32080
How Do Adults with ASD Respond to Volatile Stimuli? Behavioral and Neural Evidence

Poster Presentation
Thursday, May 2, 2019: 5:30 PM-7:00 PM
Room: 710 (Palais des congres de Montreal)
V. Parma1, M. Furlan2, D. N. Top3, K. G. Stephenson4 and M. South5, (1)William James Center for Research, ISPA - Instituto Universitário, Lisbon, Portugal, (2)International School for Advanced Studies, Trieste, Italy, (3)Brigham Young University, Provo, UT, (4)Nationwide Children's Hospital, Columbus, OH, (5)Psychology & Neuroscience, Brigham Young University, Provo, UT
Background: Adults with autism spectrum disorder overestimate the volatility of their sensory environment (Lawson et al., 2017), which should theoretically correspond to longer reaction times and reduced accuracy in discrimination tasks. The neural mechanism underlying this overestimation may be grounded in brain areas known to preferentially encode features (e.g., quality) and sensitive to repeated exposures (Li et al., 2008).

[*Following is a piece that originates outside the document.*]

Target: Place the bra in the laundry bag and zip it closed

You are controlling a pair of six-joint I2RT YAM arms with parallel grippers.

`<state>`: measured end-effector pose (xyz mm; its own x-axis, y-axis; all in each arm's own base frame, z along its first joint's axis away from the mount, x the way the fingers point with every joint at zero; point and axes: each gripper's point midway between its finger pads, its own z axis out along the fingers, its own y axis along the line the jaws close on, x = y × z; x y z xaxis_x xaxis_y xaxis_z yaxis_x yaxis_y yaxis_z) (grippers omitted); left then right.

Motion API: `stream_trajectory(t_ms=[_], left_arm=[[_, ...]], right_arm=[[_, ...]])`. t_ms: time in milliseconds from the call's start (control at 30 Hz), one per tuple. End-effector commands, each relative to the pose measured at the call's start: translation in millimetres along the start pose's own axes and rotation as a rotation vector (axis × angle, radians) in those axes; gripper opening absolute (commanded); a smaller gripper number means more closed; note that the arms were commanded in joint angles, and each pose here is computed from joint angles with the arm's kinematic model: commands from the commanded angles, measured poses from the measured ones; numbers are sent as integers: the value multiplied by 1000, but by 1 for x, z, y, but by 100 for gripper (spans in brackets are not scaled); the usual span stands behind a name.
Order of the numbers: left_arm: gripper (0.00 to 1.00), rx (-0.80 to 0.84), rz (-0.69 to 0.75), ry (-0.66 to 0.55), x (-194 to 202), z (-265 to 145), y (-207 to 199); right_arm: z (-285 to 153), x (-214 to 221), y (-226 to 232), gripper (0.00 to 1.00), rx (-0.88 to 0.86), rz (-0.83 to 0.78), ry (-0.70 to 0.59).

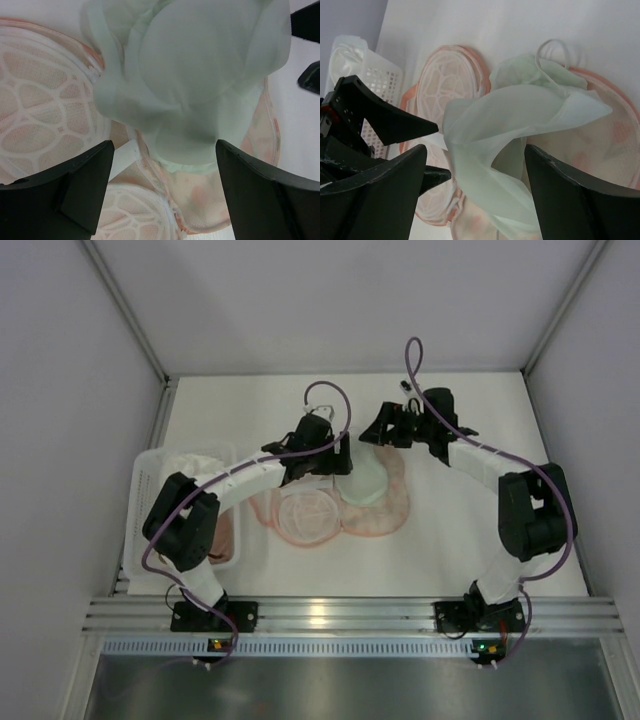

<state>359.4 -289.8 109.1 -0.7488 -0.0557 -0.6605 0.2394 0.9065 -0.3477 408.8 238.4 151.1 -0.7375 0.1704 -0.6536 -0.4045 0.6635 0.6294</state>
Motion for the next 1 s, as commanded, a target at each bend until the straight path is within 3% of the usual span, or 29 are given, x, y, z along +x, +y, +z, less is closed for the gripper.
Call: stream_trajectory(t_ms=[0,233,600,967], left_arm=[[88,107,19,-116,-38,-1,-29],[88,198,38,-131,-32,11,-41],[88,184,21,-75,-7,36,-31],[83,254,-48,-23,7,37,-42]], right_arm=[[-10,12,-8,80,29,-23,10],[-19,41,-19,82,44,-5,16],[-21,53,-20,82,-4,3,-25],[-21,75,-31,75,27,44,26]])
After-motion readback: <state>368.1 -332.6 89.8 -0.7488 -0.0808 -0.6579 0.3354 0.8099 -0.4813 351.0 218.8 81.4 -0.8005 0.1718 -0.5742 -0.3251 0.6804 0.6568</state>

Objectives: We investigated these hypotheses in a sample of adults with autism (ASD group, n=20, 8F) and neurotypical controls (TD group, n=14, 8F) by presenting olfactory stimuli which are naturally volatile and dynamic, and whose perception is generally not consciously rehearsed.

Methods: Participants were presented with subjective ratings during a behavioral olfactory discrimination task and a cross-adaptation task performed during fMRI. Four odorants followed a 2x2 design of two qualities (minty vs. floral) and two chemical groups (ketone vs. alcohol); for instance, one odor had a minty quality which came from a molecule containing either a ketone or an alcohol group. Participants sniffed twice in succession and smelled pairs of odorants that could share perceptual quality (e.g., they were both minty) or the chemical group (e.g., they were both ketones). Participants smelled 40 pairs of odorants (cued by the words 'sniff now') in a pseudo-randomized order 4.25s apart with trials separated by 24s of clean air to minimize sensory habituation. Participants had to decide whether the two odorants were the same or different.

Results: For the odor-quality (i.e., minty vs floral) discrimination task, the ASD group does not show the same reaction time benefit for “same” odor pairs as the TD group, and the interaction of condition (same vs. different odor) and group (ASD vs TD) is statistically significant. The same interaction pattern is significant for accuracy rates. Subjective ratings of familiarity changed significantly in the ASD group over the course of the task, increasing from 42/100 to 58/100 on the visual analog scale; the TD group started at the same level where the ASD group ended (60/100) and did not change with time. In the TD group, the “mintiness” rating seems to be is driven by the ketone odor, whereas the “floralness” rating is driven by the alcohol odor; in the ASD group, ratings of odor quality were not tied to chemical group. Analyses of fMRI data are ongoing. Preliminary data suggest suppression of activity following the presentation of two stimuli sharing one feature in the TD but not in the ASD group (Rosen et al., 1998) and the same pattern (TD not ASD) of odor-evoked activity in posterior piriform cortex (PPC) which significantly decreased (cross-adapted) in response to qualitatively similar, but not to chemically similar, odorant pairs.

Conclusions: In line with the hypothesis of overestimated volatility, the ASD group takes longer, with decreased accuracy, to discriminate pairs of odorants even for perceptually-similar olfactory stimuli. We discuss implications for treatment of uncertainty and anxiety and in everyday life.